Il faut aussi donner à voir qu’il y a, derrière ceux qui jouent, des individus. Les comédiens trop souvent se retranchent derrière des personnages tout faits, des stéréotypes et des comportements qui ne leur appartiennent pas. Ils font une gueule souffrante pour nous montrer que leur personnage souffre, ou bien se chargent d’être drôles quand ils estiment qu’une réplique peut faire rire. Dans L’Enjeu de l’acteur (Éditions Les Cahiers de l’égaré), Alain Simon invite le comédien à ne pas se laisser dépasser par le personnage : « Et comme il ne faut pas jouer le sens de ce qui est dit mais le sens de dire ce que l’on dit, l’enjeu de l’acteur n’est pas dans l’identification avec son personnage. Il est dans la transmission des signes de la représentation, et son authenticité, sa sincérité sont dans l’acte de jouer ce qu’il joue. Le trac est le signal et l’effet de cette responsabilité : l’acteur mesure alors avec angoisse l’importance de ce qu’il va mettre en œuvre, l’importance pour le sort du spectacle de sa qualité d’exécutant. Et cette tâche est exaltante : dans une tragédie il y a toujours une partie joyeuse, le fait de jouer cette tragédie. » Voir le comédien, puis voir le personnage qu’il incarne nous offre un espace de comparaison pour juger de son art, de ses compétences, de sa faculté et du travail qu’il exerce pour nous figurer quelque chose. C’est en ce sens que le texte est politique.

 

Dans la Grammaire , les comédiens n’appartiennent à aucune histoire, ils nous montrent seulement un dispositif à l’intérieur duquel ils doivent exister, et qui les invite à toujours plus d’initiative personnelle, à la démonstration sans fin de leurs compétences, à la libre circulation de leurs pulsions dégagées de toutes limites, et à la recherche obstinée d’une réponse personnelle à des problèmes collectifs.
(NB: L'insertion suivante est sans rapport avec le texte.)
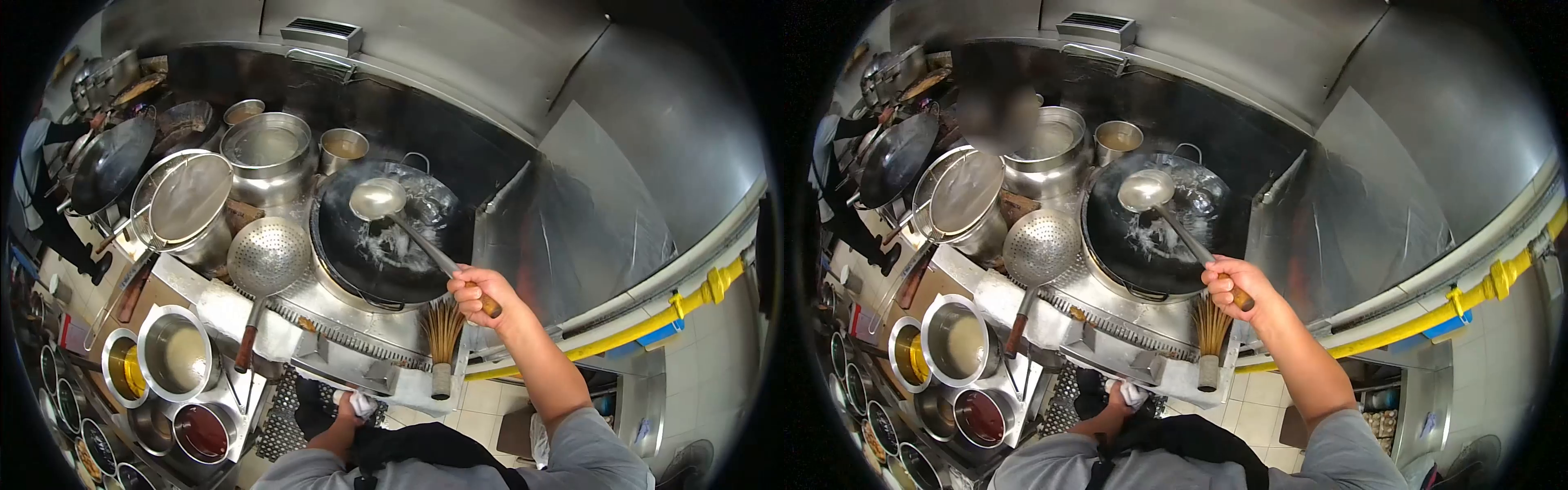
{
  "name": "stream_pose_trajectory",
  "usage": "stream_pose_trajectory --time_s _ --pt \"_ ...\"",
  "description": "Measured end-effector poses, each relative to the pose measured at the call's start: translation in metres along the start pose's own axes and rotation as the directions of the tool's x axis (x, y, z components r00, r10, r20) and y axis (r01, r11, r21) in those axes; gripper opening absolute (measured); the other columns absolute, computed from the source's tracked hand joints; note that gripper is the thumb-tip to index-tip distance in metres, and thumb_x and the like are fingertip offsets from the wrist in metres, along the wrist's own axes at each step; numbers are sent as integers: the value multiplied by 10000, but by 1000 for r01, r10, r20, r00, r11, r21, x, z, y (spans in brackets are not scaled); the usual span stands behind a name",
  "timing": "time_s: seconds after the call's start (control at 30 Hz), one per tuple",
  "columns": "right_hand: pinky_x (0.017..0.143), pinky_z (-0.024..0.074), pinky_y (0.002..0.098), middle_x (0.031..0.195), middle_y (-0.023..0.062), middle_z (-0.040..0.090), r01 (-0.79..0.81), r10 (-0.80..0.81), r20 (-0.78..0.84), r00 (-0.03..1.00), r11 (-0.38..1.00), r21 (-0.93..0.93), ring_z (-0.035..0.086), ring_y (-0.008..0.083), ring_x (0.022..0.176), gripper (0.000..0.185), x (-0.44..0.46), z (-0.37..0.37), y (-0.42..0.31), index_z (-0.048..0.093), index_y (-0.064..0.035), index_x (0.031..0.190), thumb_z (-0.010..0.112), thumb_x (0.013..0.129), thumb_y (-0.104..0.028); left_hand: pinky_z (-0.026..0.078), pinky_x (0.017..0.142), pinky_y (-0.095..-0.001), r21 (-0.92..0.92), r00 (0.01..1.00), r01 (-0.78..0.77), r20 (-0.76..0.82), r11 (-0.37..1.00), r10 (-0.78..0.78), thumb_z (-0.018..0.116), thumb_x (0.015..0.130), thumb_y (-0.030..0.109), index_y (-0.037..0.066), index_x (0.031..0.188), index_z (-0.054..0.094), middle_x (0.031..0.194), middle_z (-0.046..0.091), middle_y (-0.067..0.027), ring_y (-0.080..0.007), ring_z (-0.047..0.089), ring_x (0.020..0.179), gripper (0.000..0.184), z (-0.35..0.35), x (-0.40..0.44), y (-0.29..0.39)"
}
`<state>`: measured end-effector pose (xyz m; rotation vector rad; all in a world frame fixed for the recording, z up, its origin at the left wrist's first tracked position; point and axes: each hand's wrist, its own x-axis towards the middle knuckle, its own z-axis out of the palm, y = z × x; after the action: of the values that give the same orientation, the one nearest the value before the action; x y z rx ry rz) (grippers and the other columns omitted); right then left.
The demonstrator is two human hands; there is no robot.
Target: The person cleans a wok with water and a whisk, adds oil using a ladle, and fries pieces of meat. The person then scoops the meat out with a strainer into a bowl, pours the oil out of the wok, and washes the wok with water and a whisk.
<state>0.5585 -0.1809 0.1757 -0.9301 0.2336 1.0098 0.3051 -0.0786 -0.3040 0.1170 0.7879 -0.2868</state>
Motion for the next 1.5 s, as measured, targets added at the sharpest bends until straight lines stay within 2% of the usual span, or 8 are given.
stream_pose_trajectory --time_s 0.17,0.53,0.63,0.73,0.97,1.03,1.13,1.5 --pt "347 344 254 617 12 451 129 -282 -157 946 775 -618 422 95 431 252 -22 -12 -1 459 -20 1086 551 852 -11 447 886 -583 -142 956 89 291 986 -45 500 785 377 138 1109 619 1130 625 -110 -337 592 1018 420 38 -44 -7" --pt "363 393 263 644 29 506 556 -552 271 789 452 -698 477 102 435 612 29 82 -42 298 -41 1398 568 849 -36 364 1014 -593 157 872 133 451 979 -191 497 845 292 -18 1375 294 1329 431 -305 -464 439 1226 647 53 -204 118" --pt "360 391 268 683 51 529 324 -311 127 942 739 -590 488 132 436 340 86 115 -34 426 -113 1185 549 868 -97 466 942 -501 188 855 61 497 980 -149 619 819 325 -4 1308 394 1309 469 -278 -409 527 1153 631 66 -242 147" --pt "298 325 307 626 72 516 358 -517 25 856 557 -749 465 144 400 88 163 150 -19 454 -47 787 538 766 -34 536 797 -443 220 835 -191 549 957 41 683 729 250 -30 1287 415 1088 578 -242 -356 618 949 679 93 -285 179" --pt "307 291 292 569 53 477 177 -551 -45 834 343 -922 422 135 391 114 298 227 23 466 -46 699 541 783 -31 497 678 -415 169 751 -396 625 903 212 722 587 223 -32 1140 523 851 594 -169 -320 596 740 641 132 -331 267" --pt "323 293 255 567 26 465 45 -210 -206 956 796 -603 415 104 400 146 304 241 28 471 -58 694 550 817 -47 488 714 -427 155 764 -412 595 898 248 705 606 221 -15 1098 539 864 591 -159 -320 594 772 571 134 -334 284" --pt "338 291 217 559 -7 433 -158 158 -12 987 981 -115 393 64 407 161 295 236 9 470 -53 708 555 845 -61 475 757 -426 157 764 -395 603 905 229 686 639 220 19 1082 540 891 582 -135 -301 584 817 507 132 -320 300" --pt "315 289 182 633 -17 434 -220 125 337 933 940 262 378 41 407 278 85 128 5 482 29 1118 503 871 -96 451 744 -414 80 767 -280 618 957 173 663 671 235 71 979 589 862 612 -75 -241 568 807 358 189 -275 285"
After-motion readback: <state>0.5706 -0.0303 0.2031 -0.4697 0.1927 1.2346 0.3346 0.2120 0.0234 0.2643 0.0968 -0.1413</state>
Ce que la Grammaire donne à voir, c’est une errance à la fois individuelle et collective.

 

Le présent texte cherche moins à expliquer, qu’à entrouvrir quelques passages pour avancer dans la profusion de la Grammaire que la variété des figures abordées apparente à un catalogue. Peut-être faut-il la considérer ainsi ; retenir ce qui paraît intéressant, songer à des coupes, qu’il faudrait marquer de manière brutale, pour signaler ce travail de sélection. Enfin de façon plus radicale, il sera aussi possible, après l’avoir lu, de se débarrasser du texte, pour en évoquer les règles ou les impressions.